Activity
Will you output all of the data below exactly, omitting the images?
Input data Start Marker
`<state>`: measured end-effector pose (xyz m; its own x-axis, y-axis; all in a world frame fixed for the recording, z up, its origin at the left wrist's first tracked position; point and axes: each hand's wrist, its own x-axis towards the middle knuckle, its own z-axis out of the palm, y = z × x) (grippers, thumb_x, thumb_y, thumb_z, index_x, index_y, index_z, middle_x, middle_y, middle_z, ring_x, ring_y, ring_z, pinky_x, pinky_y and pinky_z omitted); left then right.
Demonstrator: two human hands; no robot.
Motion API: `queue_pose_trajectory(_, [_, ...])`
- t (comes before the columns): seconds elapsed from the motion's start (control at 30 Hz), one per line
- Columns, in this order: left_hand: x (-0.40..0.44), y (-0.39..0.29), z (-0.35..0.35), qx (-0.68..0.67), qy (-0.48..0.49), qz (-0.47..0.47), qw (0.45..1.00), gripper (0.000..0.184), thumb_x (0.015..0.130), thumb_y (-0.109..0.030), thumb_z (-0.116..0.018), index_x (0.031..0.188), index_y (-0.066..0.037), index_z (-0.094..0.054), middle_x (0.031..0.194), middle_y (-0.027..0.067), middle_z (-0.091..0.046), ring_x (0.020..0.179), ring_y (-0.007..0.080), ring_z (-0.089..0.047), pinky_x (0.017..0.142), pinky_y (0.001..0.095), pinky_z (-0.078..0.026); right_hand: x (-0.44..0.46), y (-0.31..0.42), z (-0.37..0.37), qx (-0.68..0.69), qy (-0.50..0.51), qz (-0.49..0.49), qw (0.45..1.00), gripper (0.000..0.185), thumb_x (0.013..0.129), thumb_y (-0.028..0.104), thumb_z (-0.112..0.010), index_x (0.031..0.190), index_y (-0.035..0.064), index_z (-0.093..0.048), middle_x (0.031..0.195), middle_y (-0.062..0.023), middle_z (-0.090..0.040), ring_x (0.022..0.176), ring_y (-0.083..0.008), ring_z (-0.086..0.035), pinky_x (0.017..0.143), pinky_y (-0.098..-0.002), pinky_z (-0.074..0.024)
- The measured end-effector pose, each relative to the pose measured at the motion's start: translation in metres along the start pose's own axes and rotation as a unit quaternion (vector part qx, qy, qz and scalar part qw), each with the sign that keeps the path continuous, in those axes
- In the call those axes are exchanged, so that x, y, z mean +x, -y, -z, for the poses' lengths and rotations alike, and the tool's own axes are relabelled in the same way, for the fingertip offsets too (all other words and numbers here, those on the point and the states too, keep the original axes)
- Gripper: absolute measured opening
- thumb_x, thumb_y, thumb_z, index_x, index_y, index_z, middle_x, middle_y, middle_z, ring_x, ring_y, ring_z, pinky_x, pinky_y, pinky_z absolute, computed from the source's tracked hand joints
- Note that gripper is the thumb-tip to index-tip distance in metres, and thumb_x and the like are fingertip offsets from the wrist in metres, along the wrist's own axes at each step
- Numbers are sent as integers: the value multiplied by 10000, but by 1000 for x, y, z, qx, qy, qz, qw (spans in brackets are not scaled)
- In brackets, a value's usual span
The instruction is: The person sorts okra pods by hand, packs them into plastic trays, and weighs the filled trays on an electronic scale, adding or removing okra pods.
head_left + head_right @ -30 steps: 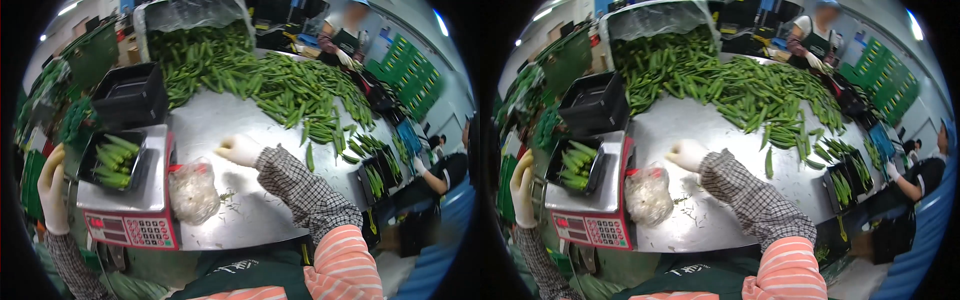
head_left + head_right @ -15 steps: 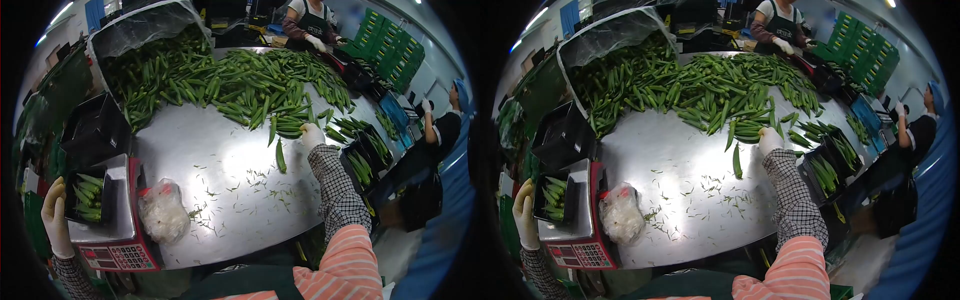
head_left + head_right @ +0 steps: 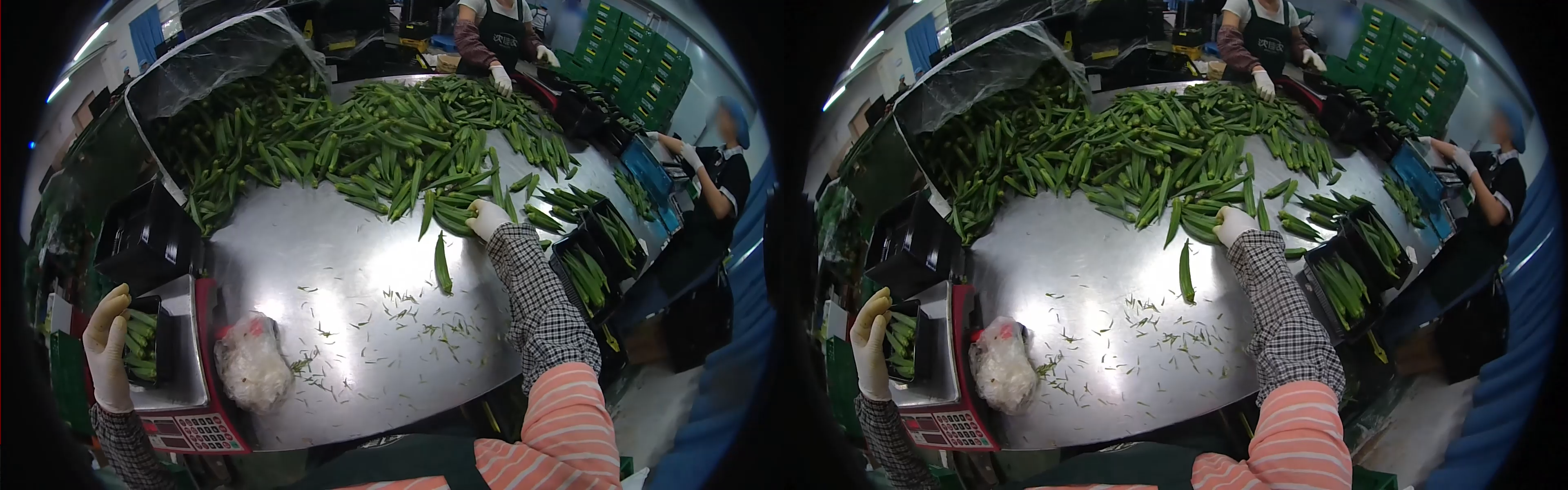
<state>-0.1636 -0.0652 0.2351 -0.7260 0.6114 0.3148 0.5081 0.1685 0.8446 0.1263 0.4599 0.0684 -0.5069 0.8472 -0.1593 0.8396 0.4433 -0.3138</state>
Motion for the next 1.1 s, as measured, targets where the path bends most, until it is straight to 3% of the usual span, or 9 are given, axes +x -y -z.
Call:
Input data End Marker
Solution for this exercise
`<state>`: measured end-effector pose (xyz m; its own x-axis, y-axis; all in a world frame fixed for the recording, z up, its origin at the left wrist's first tracked position; point and axes: each hand's wrist, its own x-axis towards the middle knuckle, its own z-axis out of the palm, y = z × x) (grippers, thumb_x, thumb_y, thumb_z, index_x, index_y, index_z, middle_x, middle_y, middle_z, ring_x, ring_y, ring_z, pinky_x, pinky_y and pinky_z omitted); left then right.
Demonstrator: two human hands; no robot.
Motion API: `queue_pose_trajectory(_, [_, ...])`
- t (comes before the columns): seconds elapsed from the motion's start (control at 30 Hz), one per line
- Columns, in this order: left_hand: x (-0.40..0.44), y (-0.39..0.29), z (-0.35..0.35), qx (-0.68..0.67), qy (-0.48..0.49), qz (-0.47..0.47), qw (0.45..1.00), gripper (0.000..0.184), thumb_x (0.015..0.130), thumb_y (-0.109..0.030), thumb_z (-0.116..0.018), index_x (0.031..0.188), index_y (-0.066..0.037), index_z (-0.094..0.054), middle_x (0.031..0.194), middle_y (-0.027..0.067), middle_z (-0.091..0.046), ring_x (0.020..0.179), ring_y (-0.007..0.080), ring_z (-0.089..0.047), pinky_x (0.017..0.142), pinky_y (0.001..0.095), pinky_z (-0.078..0.026); right_hand: x (-0.44..0.46), y (-0.31..0.42), z (-0.37..0.37), qx (-0.68..0.69), qy (-0.50..0.51), qz (-0.49..0.49), qw (0.45..1.00), gripper (0.000..0.185), thumb_x (0.013..0.129), thumb_y (-0.028..0.104), thumb_z (-0.112..0.010), index_x (0.031..0.190), index_y (-0.035..0.064), index_z (-0.093..0.048), middle_x (0.031..0.195), middle_y (-0.062..0.023), middle_z (-0.090..0.040), ring_x (0.022..0.176), ring_y (-0.083..0.008), ring_z (-0.086..0.035), pinky_x (0.017..0.143), pinky_y (-0.098..-0.002), pinky_z (-0.074..0.024)
- The measured end-effector pose, each relative to the pose measured at the motion's start: translation in metres along the start pose's own axes and rotation as a unit quaternion (vector part qx, qy, qz and scalar part qw), each with the sign that keeps the path continuous, in those axes
- In the call those axes are exchanged, so that x, y, z mean +x, -y, -z, for the poses' lengths and rotations alike, and the tool's own axes are relabelled in the same way, for the fingertip offsets too (all other words and numbers here, those on the point and the states too, keep the original axes)
- Gripper: absolute measured opening
- thumb_x, thumb_y, thumb_z, index_x, index_y, index_z, middle_x, middle_y, middle_z, ring_x, ring_y, ring_z, pinky_x, pinky_y, pinky_z absolute, computed from the source's tracked hand joints
- Note that gripper is the thumb-tip to index-tip distance in metres, and thumb_x and the like are fingertip offsets from the wrist in metres, along the wrist's own axes at each step
- Numbers are sent as integers: the value multiplied by 10000, but by 1000 for x, y, z, qx, qy, qz, qw (spans in brackets are not scaled)
- In brackets, a value's usual span
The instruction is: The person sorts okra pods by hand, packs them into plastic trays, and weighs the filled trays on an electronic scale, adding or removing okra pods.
head_left + head_right @ -30 steps: 
head_left + head_right @ -15 steps: 
head_left + head_right @ +0 steps: 
<state>-0.1636 -0.0652 0.2351 -0.7260 0.6114 0.3148 0.5081 0.1685 0.8446 0.1263 0.4599 0.0684 -0.5069 0.8472 -0.1593 0.8396 0.4433 -0.3138</state>
Motion for the next 1.1 s, as measured, targets where the path bends most, until it is straight to 3% of the usual span, or 9 are given, axes +x -y -z.
Call:

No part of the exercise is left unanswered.